EXERCISE DETAILS:
Each line that contains the string "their" counts once; report how many such lines appear in the data, as a number only.

----------------------------------------

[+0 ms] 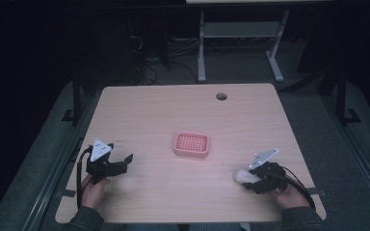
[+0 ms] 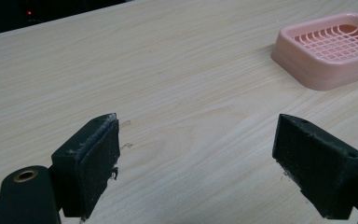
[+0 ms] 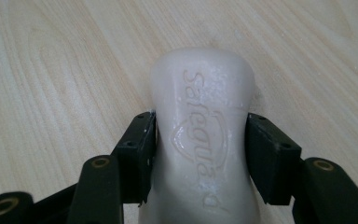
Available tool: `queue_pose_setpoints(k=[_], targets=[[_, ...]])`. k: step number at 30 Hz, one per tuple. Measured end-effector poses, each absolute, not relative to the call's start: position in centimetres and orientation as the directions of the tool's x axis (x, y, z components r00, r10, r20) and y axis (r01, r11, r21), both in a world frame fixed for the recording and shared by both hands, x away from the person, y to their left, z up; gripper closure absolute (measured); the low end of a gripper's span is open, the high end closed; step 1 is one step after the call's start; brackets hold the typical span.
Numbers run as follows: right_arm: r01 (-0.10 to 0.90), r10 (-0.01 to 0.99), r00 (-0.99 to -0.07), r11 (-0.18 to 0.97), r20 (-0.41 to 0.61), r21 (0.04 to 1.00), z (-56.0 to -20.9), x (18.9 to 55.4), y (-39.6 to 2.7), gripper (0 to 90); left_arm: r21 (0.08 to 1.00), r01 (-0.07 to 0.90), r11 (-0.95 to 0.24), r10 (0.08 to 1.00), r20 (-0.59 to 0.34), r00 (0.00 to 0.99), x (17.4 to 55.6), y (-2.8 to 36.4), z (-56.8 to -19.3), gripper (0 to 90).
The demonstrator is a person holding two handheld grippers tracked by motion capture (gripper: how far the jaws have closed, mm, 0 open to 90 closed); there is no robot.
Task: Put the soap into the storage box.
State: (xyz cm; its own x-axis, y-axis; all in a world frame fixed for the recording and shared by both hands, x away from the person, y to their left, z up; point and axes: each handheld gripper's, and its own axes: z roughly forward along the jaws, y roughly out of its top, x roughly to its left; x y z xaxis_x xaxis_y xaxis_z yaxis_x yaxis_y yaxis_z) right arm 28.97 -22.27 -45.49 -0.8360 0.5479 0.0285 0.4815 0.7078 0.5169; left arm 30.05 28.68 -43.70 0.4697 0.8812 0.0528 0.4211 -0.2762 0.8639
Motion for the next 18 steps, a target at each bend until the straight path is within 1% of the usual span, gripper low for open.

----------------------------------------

ANSWER TO THIS EXERCISE:
2